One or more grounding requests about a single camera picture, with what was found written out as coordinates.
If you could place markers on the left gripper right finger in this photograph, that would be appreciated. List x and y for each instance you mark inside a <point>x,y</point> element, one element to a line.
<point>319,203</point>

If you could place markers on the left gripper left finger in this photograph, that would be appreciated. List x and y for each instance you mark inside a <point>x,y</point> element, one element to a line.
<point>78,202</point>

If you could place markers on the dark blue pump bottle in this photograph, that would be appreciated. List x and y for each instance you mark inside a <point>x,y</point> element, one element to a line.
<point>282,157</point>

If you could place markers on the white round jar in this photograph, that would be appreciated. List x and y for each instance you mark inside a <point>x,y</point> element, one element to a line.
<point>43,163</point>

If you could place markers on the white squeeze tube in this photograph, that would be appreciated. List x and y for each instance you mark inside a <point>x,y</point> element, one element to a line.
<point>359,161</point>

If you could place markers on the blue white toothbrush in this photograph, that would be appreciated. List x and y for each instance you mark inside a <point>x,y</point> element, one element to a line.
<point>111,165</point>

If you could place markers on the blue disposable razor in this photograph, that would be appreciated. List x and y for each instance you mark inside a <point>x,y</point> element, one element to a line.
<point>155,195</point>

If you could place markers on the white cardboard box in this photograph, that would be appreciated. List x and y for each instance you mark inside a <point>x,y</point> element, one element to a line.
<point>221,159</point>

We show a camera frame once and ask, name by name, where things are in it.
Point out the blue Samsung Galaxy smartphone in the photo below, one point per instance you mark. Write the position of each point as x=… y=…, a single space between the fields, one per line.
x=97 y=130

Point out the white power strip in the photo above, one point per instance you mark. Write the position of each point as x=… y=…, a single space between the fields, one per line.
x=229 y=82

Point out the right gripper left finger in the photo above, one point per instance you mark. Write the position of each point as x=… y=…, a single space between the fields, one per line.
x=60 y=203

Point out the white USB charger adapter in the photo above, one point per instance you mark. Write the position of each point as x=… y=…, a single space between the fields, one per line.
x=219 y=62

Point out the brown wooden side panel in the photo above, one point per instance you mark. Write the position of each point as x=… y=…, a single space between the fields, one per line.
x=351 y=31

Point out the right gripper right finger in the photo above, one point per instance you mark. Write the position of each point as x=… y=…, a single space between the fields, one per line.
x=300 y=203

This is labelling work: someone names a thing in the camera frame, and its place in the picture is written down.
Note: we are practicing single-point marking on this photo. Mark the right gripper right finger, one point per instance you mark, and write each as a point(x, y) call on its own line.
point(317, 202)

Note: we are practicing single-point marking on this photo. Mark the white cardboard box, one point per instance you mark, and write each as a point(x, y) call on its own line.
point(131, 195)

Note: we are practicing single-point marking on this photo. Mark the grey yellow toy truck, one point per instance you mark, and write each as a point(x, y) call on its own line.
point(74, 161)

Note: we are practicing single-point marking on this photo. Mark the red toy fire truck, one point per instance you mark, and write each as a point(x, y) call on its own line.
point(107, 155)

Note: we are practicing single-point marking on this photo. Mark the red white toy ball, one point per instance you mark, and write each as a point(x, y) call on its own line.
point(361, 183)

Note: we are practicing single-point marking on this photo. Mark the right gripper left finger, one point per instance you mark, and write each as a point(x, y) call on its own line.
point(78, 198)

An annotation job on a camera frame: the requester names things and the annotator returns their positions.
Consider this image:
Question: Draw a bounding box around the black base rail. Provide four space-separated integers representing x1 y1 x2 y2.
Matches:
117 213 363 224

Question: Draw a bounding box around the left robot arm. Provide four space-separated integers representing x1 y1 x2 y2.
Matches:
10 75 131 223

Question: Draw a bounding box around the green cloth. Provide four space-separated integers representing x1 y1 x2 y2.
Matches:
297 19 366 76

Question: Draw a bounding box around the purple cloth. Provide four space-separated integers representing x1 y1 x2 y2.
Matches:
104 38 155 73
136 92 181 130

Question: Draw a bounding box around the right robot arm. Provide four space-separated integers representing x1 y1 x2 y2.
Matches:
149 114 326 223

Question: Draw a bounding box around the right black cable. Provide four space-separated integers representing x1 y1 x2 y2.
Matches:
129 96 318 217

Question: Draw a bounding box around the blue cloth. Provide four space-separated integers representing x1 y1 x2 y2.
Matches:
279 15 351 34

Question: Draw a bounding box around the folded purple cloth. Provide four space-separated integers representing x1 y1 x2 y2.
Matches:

**Goal of the exercise**
Looking at the records above, how many lines contain "camera"? Only the number is needed.

**Written response**
4